Intel Atom C3758 v. AMD Alternatives
At the time of this writing, the real AMD competition to the Intel Atom C3758 is the AMD Opteron X3421. The AMD Opteron X3421 has the benefit of having higher clock speeds, lower cost, and an integrated GPU. On the other hand, the Intel Atom C3758 offers more performance, is more expandable, has QAT, and uses less power. On balance, if you do not need a GPU the Intel Atom C3758 is better. You can read more about a use case that favors the AMD Opteron X3421 in our HPE ProLiant MicroServer Gen10 Review.
The AMD EPYC 3000 series is a higher TDP SKU that costs more. We do not see these as direct competitors. You can read about that in our AMD EPYC 3251 Benchmarks and Review.
Intel Atom C3758 v. Arm Competition
This is coming. Intel and the rest of the industry know it is coming. Currently, the main issue that Arm competition faces is the fact that many of the products in this class are not fully SBSA compliant and do not install vanilla operating systems without at least some work whether from drivers or other areas.
This will change as we move into late 2019 and into 2020. Then again, the Intel Atom C3000 series is an August 2017 product line so the fact that there are still advantages today shows that Arm is perhaps on the cusp, but not quite there yet.
Overall, the Intel Atom C3758 performed extremely well for us. If you are building an embedded storage appliance, this offers something that is compelling, especially over previous-generation Intel Atom C2000 parts. The market in this space will start heating up over time, but the 8-core model has a nice balance of performance and power efficiency if you do not need the additional clock speed beyond 2.2GHz on the lower power cores.
Thank you for that article John, two comments:
1) I wouldn’t consider the Xeon D-21xx series of chips competition to the C3xxx series Atom line. They are well differentiated (hardware capabilities, power consumption, price). A better comparison are the lower-power offerings in the D-15xx Xeon series whose attributes overlap significantly with the Atom C3xxx series.
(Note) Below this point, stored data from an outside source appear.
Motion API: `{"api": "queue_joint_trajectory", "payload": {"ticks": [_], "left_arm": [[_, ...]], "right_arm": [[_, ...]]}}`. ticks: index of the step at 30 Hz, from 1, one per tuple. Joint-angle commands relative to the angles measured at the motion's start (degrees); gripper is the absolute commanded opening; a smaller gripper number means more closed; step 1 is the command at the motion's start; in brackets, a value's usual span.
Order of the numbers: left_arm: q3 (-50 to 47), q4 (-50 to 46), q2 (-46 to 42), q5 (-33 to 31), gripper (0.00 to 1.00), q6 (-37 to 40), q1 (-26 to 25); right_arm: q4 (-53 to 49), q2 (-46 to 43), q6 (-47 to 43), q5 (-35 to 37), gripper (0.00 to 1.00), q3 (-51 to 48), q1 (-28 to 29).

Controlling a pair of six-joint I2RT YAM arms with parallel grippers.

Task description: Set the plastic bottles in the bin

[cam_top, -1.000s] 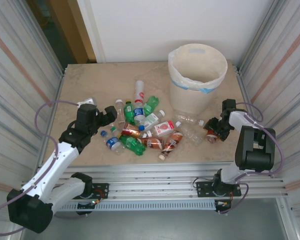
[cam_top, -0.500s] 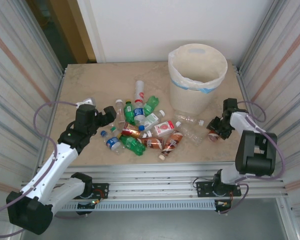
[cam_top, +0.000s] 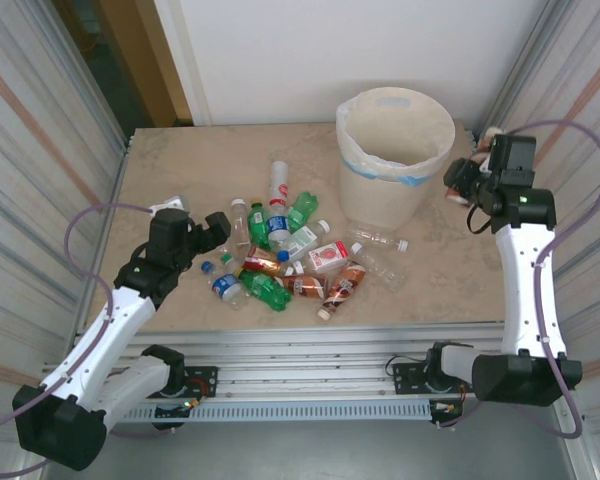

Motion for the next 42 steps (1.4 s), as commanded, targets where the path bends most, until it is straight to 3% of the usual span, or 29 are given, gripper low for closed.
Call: {"api": "queue_joint_trajectory", "payload": {"ticks": [1, 9, 18, 26, 42], "left_arm": [[-0.3, 1.0, -1.1, 0.9, 0.99, -0.8, 0.3], [-0.2, 0.5, -1.0, 2.4, 0.99, -0.9, 0.4], [0.0, -0.3, -2.1, 2.8, 0.99, -0.6, 0.4], [0.0, -0.3, -2.3, 3.1, 0.99, -1.2, 0.5], [0.5, -0.7, -2.1, 2.3, 0.99, -0.6, 0.5]], "right_arm": [[-1.2, 3.2, -5.5, -0.5, 0.35, 7.6, 2.6], [-2.8, 19.6, -12.6, 0.3, 0.35, 29.1, 11.3], [-6.0, 36.5, -18.5, -1.6, 0.36, 42.9, 13.4], [-9.7, 45.0, -22.1, 1.0, 0.39, 45.7, 13.6], [-11.2, 51.4, -26.1, 0.7, 0.49, 43.4, 13.2]]}}
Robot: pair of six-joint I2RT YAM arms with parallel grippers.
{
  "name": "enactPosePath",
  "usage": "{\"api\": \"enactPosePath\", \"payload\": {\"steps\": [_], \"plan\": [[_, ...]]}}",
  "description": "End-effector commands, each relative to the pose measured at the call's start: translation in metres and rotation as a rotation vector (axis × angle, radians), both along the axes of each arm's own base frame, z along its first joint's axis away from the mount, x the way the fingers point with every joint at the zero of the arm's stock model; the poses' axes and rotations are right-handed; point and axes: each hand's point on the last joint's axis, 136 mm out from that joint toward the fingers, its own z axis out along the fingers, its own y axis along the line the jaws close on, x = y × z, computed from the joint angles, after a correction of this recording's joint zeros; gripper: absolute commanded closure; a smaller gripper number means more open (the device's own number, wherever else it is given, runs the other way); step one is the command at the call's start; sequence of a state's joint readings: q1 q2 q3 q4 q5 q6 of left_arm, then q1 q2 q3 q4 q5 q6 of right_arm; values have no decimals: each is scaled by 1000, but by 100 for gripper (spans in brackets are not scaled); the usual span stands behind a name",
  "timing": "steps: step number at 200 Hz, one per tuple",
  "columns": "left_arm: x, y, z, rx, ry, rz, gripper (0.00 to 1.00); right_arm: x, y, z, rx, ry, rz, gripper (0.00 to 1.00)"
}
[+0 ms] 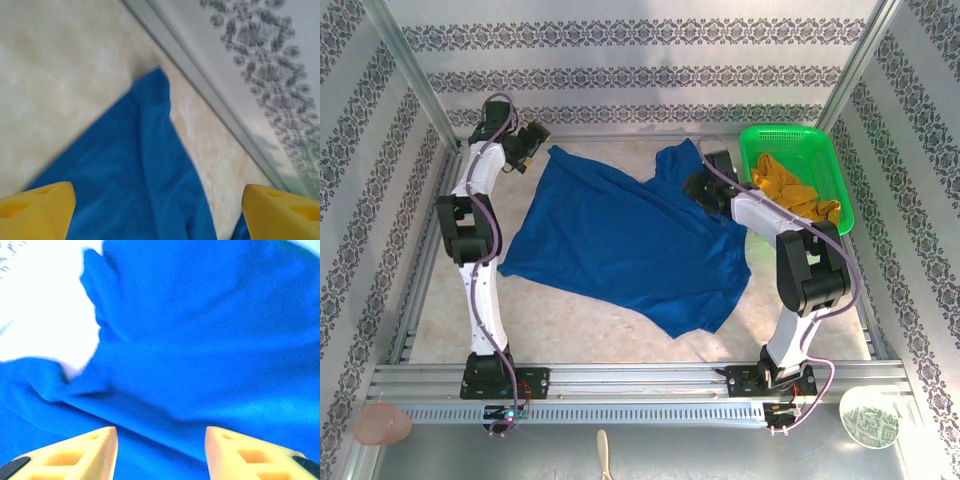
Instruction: Fold the inside-out t-shirt
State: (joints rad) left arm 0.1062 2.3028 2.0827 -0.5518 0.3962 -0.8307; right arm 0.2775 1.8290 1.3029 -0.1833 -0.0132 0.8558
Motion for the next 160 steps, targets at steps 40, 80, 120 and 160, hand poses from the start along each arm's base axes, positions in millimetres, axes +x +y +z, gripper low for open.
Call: {"api": "enactPosePath", "payload": {"steps": [40, 80, 120, 160], "plan": [[-68, -68, -48, -177, -22, -32, 9, 66, 26, -28, -19, 112, 54, 50], [-104, -69, -90, -214, 48, 31, 8, 71, 30, -69, -9, 272, 3, 50], [-146, -49, -113, -173, 124, 148, 4, 73, 17, -92, -4, 346, -77, 49], [-197, -20, -126, -142, 170, 249, 3, 91, 12, -85, 23, 317, -86, 50]]}}
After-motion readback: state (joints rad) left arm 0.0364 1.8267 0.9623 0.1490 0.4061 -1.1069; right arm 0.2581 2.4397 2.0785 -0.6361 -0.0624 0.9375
For example, I find the Xeon D-15xx Flex ATX boards from Supermicro the ones to beat when it comes to building a relatively future-proof storage-centric server. SuperMicro offers a variety of CPUs and board component choices while also offering two PCI3.0 x8 slots, a PCI3.0 x4 NVME interface, dual SATADOM ports, oodles of RAM capacity, optional LSI SAS, SFP+, 10GBe copper, etc.
2) I wish that ServeTheHome offered a synthetic benchmark test that took a FreeNAS or similar SOHO platform and benchmarked it with a couple of use cases – i.e. transfer speeds with 1-10 users.
For example, it would be great to know if the 2-Core Pentium 1508 may be a better CPU for a SMB/CIFS SOHO application than a higher-core D-15xx competitor. It’s peak clock speed is higher and some protocols like SMB/CIFS are single-thread. Other users may be interested in transcoding/streaming benchmarks, virtualization, and so on.
Patrick has described an amazing lab environment, it would be great if STH could put all those CPUs to work hammering a server test subject with demands for content, attempts to write, etc. Conversely, if creating a benchmark is not going to happen, how about explaining how to extrapolate to real-life scenarios such as maximum 10GBe performance,?
@ Constantin, I agree with you some realworld benchmarks would be helpfull.
But you could kinda extrapolate the answer you are looking for from the syntetics.
I came to the conclussion that the C3758 would probally not be able to get close to 10gbe(with nvme or ssds) but I am currios if I was right or even close.
There are not a lot of information about cpu and boards for server use compaired to gpus and cpus.
Heck even plain rgb stuff gets more reviews then server stuff.